IEEE ACCESS, vol.12, no.-, pp.99372-99381, 2024 (SCI-Expanded)

  • Publication Type: Article / Article
  • Volume: 12 Issue: -
  • Publication Date: 2024
  • Doi Number: 10.1109/access.2024.3429051
  • Journal Name: IEEE ACCESS
  • Journal Indexes: Science Citation Index Expanded (SCI-EXPANDED), Scopus, Compendex, INSPEC, Directory of Open Access Journals
  • Page Numbers: pp.99372-99381
  • Kayseri University Affiliated: No

Abstract

Wind-based power generation, which is a safe and clean energy resource, has a widespread implementation around the world to reduce the environmental pollution, alleviate the energy crisis and provide the economic benefits.
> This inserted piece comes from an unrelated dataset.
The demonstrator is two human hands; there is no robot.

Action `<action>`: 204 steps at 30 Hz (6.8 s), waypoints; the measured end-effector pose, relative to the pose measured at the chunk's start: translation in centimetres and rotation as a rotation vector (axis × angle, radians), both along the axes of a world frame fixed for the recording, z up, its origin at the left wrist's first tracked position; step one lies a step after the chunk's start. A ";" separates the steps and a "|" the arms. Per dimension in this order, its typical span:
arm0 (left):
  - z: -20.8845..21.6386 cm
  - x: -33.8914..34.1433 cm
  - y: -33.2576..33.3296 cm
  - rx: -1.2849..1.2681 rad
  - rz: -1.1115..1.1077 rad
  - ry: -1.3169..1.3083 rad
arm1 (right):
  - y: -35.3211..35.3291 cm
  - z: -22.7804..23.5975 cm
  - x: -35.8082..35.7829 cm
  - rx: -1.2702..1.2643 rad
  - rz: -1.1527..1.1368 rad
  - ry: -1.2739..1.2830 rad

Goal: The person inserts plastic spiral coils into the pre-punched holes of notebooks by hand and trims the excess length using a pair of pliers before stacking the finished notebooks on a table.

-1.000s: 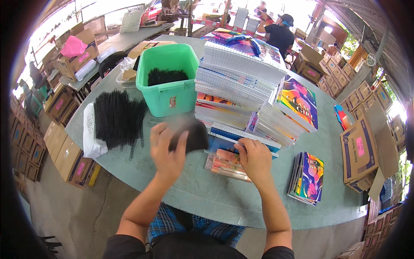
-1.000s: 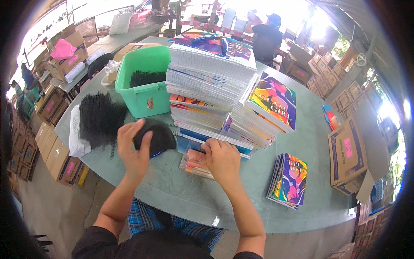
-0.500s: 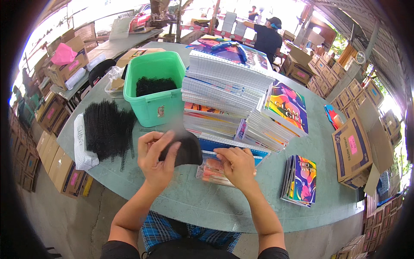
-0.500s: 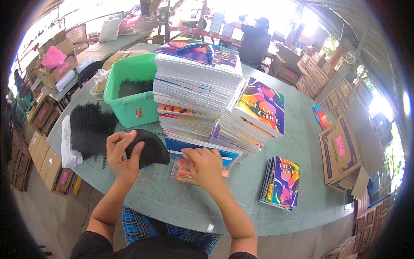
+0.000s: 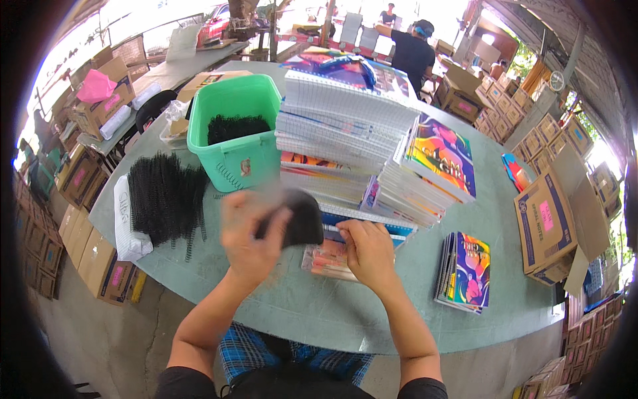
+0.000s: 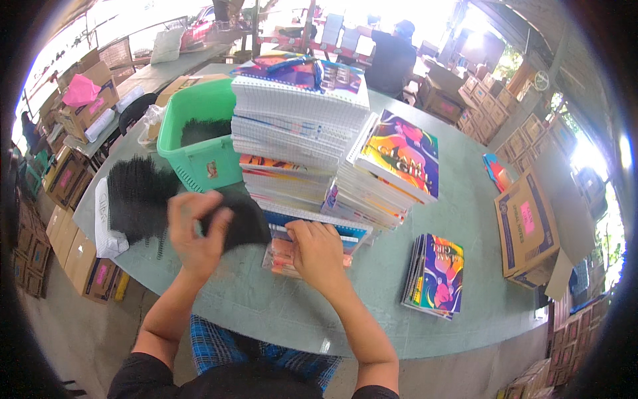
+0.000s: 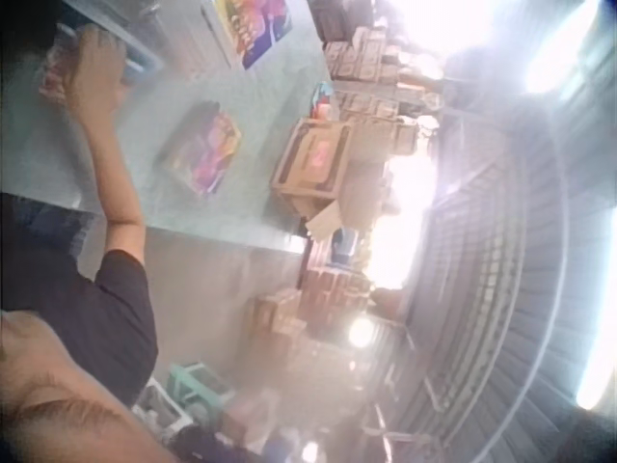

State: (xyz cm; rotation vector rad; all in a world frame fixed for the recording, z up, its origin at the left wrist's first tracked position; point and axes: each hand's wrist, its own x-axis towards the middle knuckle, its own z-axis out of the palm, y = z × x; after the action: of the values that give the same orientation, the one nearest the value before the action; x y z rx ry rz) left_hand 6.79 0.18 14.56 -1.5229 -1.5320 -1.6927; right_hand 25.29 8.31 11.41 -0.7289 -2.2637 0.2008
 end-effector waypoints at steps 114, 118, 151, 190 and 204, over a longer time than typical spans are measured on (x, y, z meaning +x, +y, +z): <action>-1.0 11.0 7.1 -0.651 -0.577 0.403 | 1.0 -6.3 7.7 -0.747 -0.020 0.867; -1.5 11.4 7.2 -0.670 -0.673 0.408 | 1.3 -7.0 8.4 -0.786 -0.024 0.771; -3.0 12.6 7.4 -0.312 -0.574 0.443 | 1.1 -6.6 8.2 -0.612 -0.034 0.816; -3.9 -4.0 -1.4 -1.020 -0.263 -0.085 | 1.7 2.6 -8.3 -0.453 0.285 -0.021; -2.9 -6.0 -1.7 -1.349 -0.607 -0.412 | 1.8 1.9 -7.5 -0.317 0.102 0.033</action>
State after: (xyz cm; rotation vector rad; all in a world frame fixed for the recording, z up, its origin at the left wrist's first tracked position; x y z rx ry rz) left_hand 0.80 -1.52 11.63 -2.5296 -2.9929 -1.1813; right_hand 17.75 10.14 13.34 -0.7647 -2.2641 0.6270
In the wind energy industry, robust and stable power curve modeling is an important task for the operational management of wind turbines. This work compares the power curve modeling performance of various metaheuristic optimization-based parametric methods, which have not been combined before in this field. African vultures optimization algorithm, Fick’s law algorithm, geometric mean optimizer and marine predators algorithm are used for the metaheuristic optimization, while 3- and 4-parameter logistic functions, 6th- and 7th-order polynomial functions and modified hyperbolic tangent function are utilized for the parametric approximation. As a result of the experimental analyses, marine predators algorithm-based modified hyperbolic tangent method provides the best goodness-of-fit results, while the mentioned metaheuristic algorithms-based 3-parameter logistic methods provide the worst ones.